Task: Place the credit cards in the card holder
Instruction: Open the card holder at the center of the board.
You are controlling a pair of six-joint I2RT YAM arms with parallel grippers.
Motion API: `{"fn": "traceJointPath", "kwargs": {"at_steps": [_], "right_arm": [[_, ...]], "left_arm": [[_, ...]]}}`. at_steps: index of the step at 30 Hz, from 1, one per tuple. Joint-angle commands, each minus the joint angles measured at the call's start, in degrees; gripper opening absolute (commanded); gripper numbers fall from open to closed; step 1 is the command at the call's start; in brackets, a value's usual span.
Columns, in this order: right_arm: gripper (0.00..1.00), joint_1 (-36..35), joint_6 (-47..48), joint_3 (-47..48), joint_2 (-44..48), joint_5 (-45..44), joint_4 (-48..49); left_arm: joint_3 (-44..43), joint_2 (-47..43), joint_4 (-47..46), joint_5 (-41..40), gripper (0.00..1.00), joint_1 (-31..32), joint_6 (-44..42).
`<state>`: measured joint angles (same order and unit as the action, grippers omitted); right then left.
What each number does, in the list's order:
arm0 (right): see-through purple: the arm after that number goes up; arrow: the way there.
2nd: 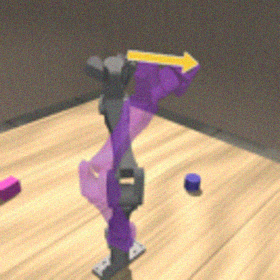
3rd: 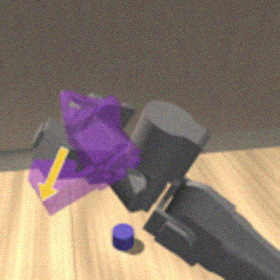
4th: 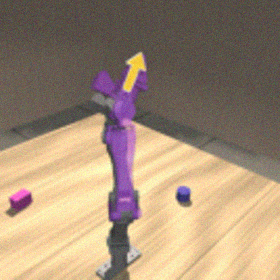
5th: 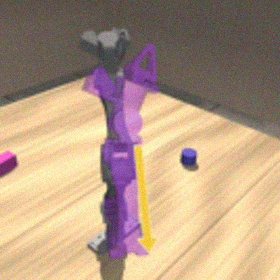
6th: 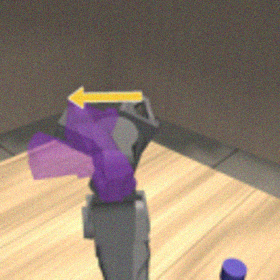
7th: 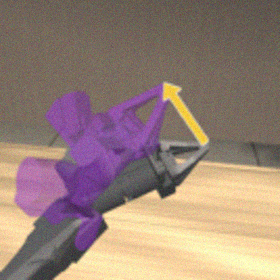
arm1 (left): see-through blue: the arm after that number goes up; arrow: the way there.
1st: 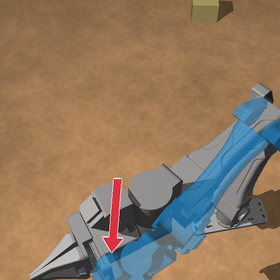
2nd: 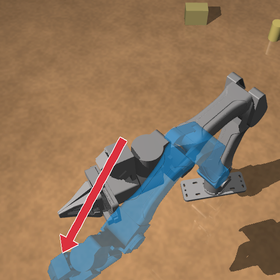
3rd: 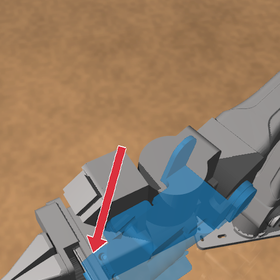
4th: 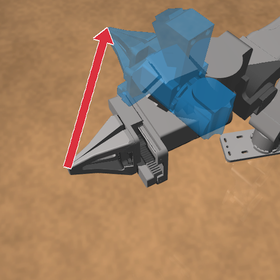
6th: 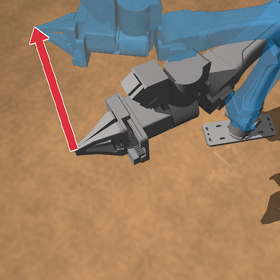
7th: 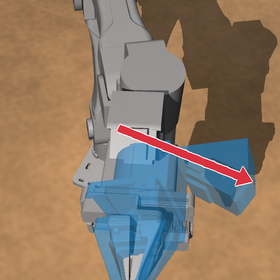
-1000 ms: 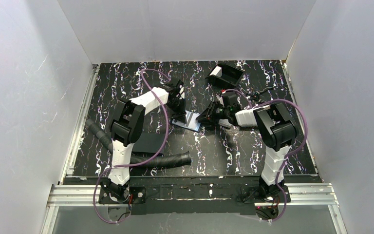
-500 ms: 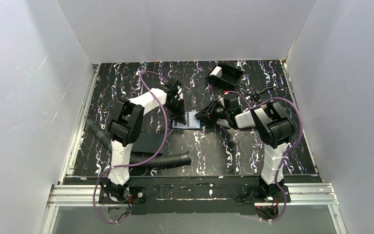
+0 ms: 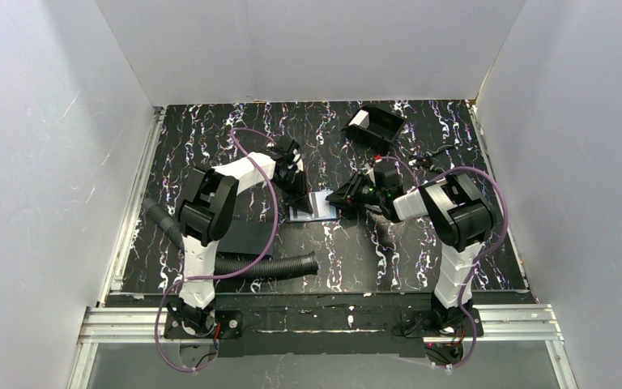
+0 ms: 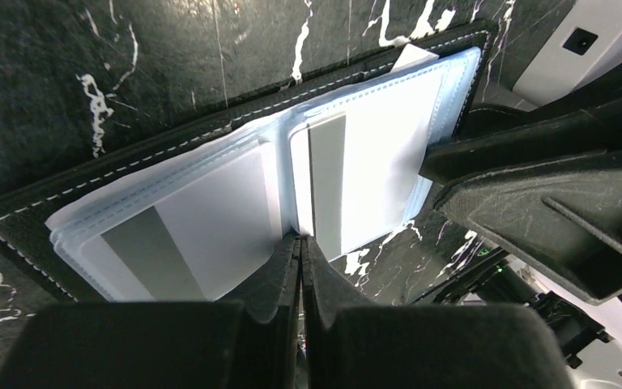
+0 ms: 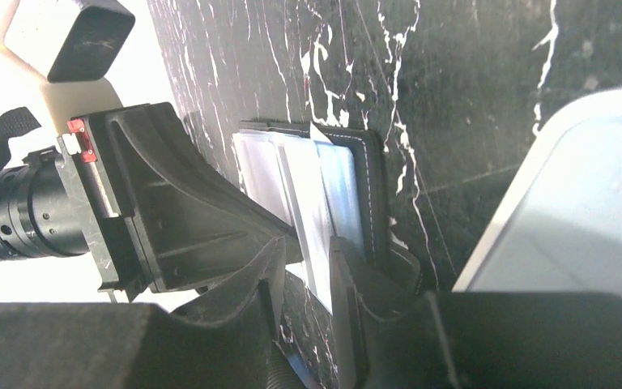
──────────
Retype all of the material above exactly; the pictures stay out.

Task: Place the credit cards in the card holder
Instruction: Open the card holder at the center of the board.
You are controlling a pair of six-joint I2RT YAM arms with parallel grippers.
Motion API: `{"fn": "traceJointPath", "kwargs": {"at_steps": [_], "right_arm": [[_, ...]], "left_arm": [[_, ...]]}}`. at_steps: index of the step at 30 Hz, from 1, one per tuple. Joint-angle commands, each minus the joint angles measured at the call's start, in degrees; gripper opening absolute (commanded); gripper numbers fall from open to closed; step 1 is the command at the call's start; in brackets, a value's usual span.
Columns, in this order: right_arm: gripper (0.00..1.00), joint_1 (-36..35), joint_6 (-47..48), joint_3 (-47..48), joint_2 (-44..48), joint_5 (-45..44), joint_4 (-48..49); left_arm: joint_3 (-44..43), joint_2 (-47..43), joint_4 (-47..46), joint_5 (-41..40), gripper (0.00..1.00), joint_1 (-31..32), joint_6 (-44..42).
`<state>`: measured joint angles (same order and unit as the action, grippers omitted); right then left.
What each number does, in the list's order:
arm0 (right): see-through purple: the arm after that number goes up; arrow: the way there.
2nd: 
3rd: 
4th: 
5th: 
6th: 
7th: 
arm1 (left): see-through blue: the arm after that number goes up; arrow: the way there.
1st: 
2nd: 
3rd: 
4th: 
6th: 
7th: 
-1000 ms: 
-500 ms: 
+0 ms: 
+0 ms: 
+0 ms: 

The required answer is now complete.